In the records that follow, count each line where the string "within" occurs. Provide the total and no other text.

··· Data for analysis

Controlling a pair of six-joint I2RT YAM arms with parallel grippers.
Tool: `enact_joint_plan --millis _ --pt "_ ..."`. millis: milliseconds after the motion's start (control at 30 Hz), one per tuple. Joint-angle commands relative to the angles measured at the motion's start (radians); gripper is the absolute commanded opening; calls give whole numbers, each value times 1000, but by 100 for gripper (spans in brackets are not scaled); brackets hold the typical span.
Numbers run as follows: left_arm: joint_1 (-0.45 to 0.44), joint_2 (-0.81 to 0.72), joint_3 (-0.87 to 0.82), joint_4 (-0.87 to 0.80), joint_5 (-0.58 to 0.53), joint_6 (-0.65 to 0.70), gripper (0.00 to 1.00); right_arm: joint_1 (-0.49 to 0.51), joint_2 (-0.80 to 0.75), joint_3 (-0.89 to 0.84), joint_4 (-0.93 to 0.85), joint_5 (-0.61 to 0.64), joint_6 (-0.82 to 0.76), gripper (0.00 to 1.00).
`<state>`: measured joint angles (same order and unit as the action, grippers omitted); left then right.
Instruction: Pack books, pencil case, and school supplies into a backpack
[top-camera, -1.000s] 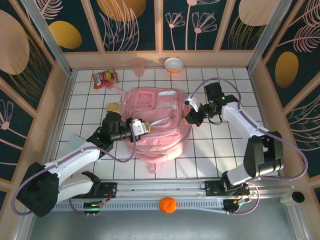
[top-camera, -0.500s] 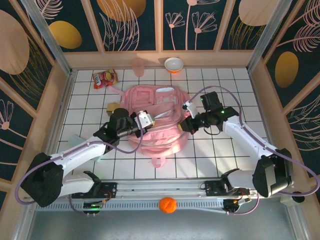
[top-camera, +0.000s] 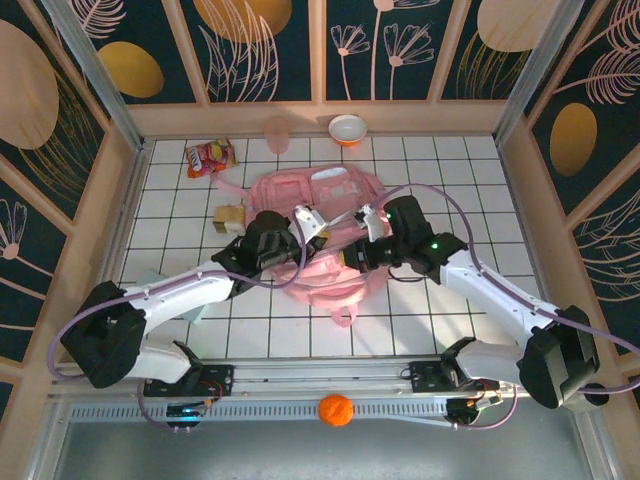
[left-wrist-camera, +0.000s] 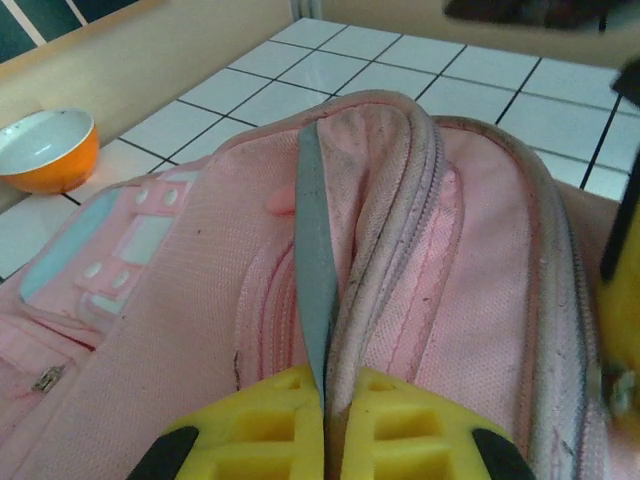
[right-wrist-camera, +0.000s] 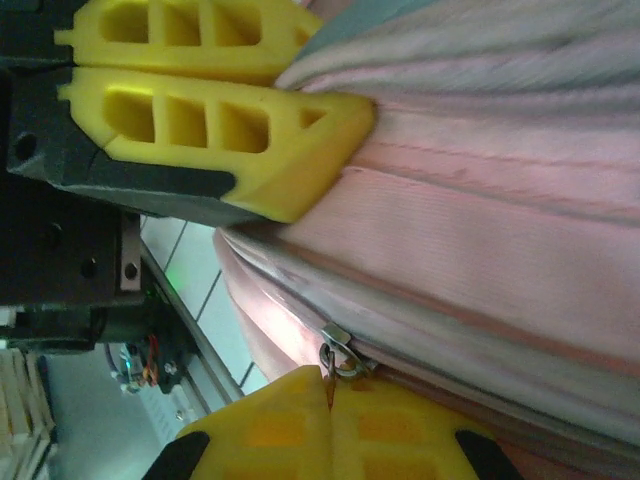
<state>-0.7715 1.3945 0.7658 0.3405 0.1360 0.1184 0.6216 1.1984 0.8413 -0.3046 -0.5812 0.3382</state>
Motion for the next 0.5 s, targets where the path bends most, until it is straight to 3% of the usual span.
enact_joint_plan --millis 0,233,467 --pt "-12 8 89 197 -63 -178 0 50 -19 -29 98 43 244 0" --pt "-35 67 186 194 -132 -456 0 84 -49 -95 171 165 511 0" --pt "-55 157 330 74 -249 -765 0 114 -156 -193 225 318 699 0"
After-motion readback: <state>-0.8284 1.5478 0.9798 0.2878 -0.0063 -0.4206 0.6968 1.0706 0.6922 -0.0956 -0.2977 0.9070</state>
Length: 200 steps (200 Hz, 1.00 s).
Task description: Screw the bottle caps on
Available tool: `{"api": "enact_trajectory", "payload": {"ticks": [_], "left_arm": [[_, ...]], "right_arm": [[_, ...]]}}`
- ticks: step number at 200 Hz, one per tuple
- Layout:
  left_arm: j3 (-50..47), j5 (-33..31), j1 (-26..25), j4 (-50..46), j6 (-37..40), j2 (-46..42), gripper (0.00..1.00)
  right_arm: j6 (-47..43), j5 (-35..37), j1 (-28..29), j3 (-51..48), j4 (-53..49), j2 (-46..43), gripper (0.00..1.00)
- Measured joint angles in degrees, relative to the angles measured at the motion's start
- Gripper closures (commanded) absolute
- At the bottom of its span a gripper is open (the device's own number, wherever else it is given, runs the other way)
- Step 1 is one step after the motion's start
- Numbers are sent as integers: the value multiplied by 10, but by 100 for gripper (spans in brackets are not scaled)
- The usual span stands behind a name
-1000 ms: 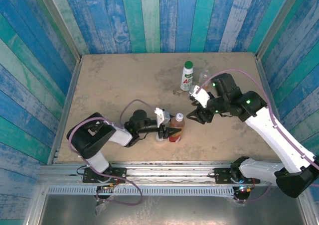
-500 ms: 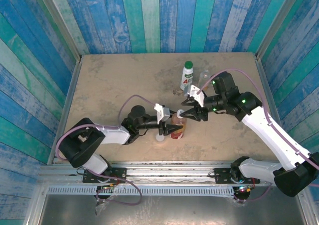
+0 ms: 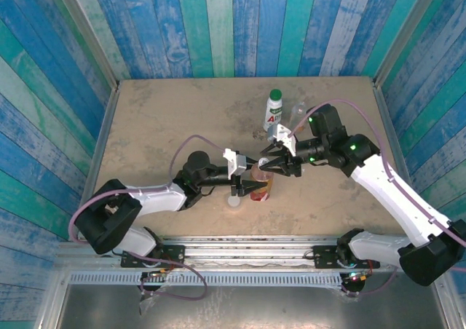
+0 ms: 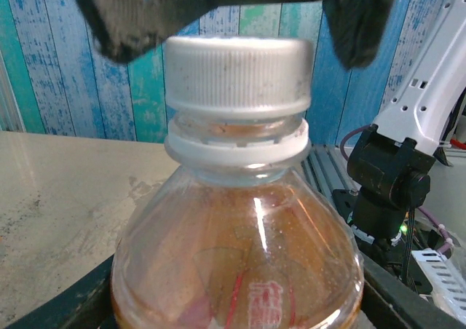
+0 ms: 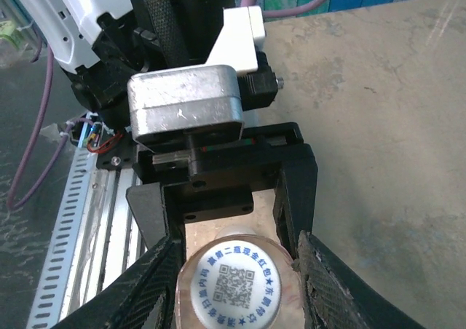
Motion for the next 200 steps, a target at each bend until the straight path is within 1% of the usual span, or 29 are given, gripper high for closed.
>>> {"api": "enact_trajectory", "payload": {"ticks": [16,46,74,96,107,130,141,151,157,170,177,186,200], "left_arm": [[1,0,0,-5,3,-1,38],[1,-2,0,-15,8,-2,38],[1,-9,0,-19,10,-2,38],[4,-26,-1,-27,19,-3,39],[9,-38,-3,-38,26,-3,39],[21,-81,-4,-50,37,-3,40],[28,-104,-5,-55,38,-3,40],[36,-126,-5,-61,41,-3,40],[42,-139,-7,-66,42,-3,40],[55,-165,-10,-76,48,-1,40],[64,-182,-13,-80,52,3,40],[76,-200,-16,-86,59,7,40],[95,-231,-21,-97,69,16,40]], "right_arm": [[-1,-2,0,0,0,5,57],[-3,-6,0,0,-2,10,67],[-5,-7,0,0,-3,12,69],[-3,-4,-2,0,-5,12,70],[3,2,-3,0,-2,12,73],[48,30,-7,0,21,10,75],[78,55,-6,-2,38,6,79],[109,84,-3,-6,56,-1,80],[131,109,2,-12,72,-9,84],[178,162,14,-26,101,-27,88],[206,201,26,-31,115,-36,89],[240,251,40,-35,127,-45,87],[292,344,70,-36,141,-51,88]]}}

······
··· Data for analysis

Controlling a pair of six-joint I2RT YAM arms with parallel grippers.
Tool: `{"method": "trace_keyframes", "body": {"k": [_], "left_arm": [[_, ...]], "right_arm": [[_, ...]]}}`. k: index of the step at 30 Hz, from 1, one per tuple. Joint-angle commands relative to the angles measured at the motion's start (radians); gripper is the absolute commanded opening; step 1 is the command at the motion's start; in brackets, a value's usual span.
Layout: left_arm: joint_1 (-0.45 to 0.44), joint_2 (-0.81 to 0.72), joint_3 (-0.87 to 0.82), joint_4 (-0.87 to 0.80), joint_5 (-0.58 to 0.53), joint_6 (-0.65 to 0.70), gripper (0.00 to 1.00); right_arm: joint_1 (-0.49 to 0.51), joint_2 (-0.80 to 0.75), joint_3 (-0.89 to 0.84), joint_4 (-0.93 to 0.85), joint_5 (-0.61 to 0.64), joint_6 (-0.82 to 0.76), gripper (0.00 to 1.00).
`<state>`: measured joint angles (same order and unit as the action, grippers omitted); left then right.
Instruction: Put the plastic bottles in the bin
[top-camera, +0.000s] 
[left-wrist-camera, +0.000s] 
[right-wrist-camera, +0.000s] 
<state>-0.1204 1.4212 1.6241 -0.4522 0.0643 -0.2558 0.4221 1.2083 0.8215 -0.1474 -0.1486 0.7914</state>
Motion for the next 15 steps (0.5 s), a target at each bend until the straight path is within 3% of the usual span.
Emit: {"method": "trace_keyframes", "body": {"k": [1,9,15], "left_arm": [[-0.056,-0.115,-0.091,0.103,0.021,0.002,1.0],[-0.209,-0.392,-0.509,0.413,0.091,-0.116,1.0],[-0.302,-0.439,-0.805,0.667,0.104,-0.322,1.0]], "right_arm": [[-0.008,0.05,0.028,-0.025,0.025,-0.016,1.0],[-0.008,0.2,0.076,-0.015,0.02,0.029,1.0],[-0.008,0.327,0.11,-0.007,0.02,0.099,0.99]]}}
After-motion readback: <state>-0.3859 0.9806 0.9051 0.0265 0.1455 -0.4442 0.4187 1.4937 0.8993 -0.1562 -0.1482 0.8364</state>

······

→ Problem solution
2